- [Task instructions]: All of the data is to be printed exactly, though the images must be left off.

- [Given material]:

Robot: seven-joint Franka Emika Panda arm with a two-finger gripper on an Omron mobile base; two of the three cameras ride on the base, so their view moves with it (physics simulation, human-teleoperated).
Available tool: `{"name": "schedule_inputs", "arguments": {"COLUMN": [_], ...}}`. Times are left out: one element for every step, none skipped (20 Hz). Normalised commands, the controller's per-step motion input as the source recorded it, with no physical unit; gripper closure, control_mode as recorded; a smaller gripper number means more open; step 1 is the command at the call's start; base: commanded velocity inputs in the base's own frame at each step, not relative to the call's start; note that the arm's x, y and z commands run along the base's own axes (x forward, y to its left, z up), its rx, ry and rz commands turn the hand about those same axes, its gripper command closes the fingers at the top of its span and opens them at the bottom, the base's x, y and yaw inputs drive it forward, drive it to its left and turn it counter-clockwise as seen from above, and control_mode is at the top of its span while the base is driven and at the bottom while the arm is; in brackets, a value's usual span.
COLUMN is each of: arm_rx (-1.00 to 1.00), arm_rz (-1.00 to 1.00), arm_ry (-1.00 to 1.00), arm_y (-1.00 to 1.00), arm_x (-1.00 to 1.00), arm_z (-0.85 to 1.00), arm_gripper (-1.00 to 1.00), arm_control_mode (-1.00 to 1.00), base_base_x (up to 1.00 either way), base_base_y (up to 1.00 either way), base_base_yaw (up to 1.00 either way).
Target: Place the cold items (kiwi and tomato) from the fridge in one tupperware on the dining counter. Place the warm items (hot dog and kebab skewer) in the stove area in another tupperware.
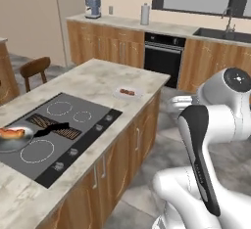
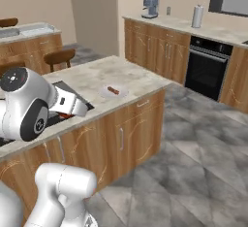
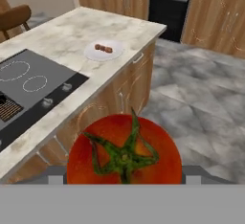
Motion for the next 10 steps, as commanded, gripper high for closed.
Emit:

- [Response to the exercise]:
Robot: seven-joint Franka Emika Panda arm with a two-finger gripper on an Omron mobile base; two of the three cameras ride on the base, so their view moves with it (physics simulation, human-teleoperated).
Available tool: `{"name": "schedule_inputs", "arguments": {"COLUMN": [_], ...}}`. Times are left out: one element for every step, none skipped (20 Hz). Normalised commands, the controller's per-step motion input as the source recorded it, with no physical unit; gripper closure, control_mode as recorded; a smaller gripper number means more open; step 1 is the command at the call's start; base: commanded velocity inputs in the base's own frame at each step, not relative to the call's start; note that the arm's x, y and z commands run along the base's own axes (x forward, y to its left, z up), its rx, ry and rz commands turn the hand about those same axes, its gripper command closes the fingers at the top of its span and opens them at the bottom, the base's x, y and yaw inputs drive it forward, drive it to its left and turn it counter-clockwise as seen from above, and control_mode is at the top of its span while the base is driven and at the bottom while the arm is; in brackets, a value's usual span.
COLUMN is each of: arm_rx (-1.00 to 1.00), arm_rz (-1.00 to 1.00), arm_ry (-1.00 to 1.00), arm_y (-1.00 to 1.00), arm_x (-1.00 to 1.00), arm_z (-0.85 to 1.00), arm_gripper (-1.00 to 1.00), arm_control_mode (-1.00 to 1.00), base_base_x (up to 1.00 either way), base_base_y (up to 1.00 either way), base_base_yaw (up to 1.00 either way).
Target: Place the cold items (kiwi and tomato) from the fridge in one tupperware on the dining counter. Place the warm items (hot dog and kebab skewer) in the stove area in another tupperware.
Motion for the next 10 steps, as commanded, gripper high for closed.
Emit:

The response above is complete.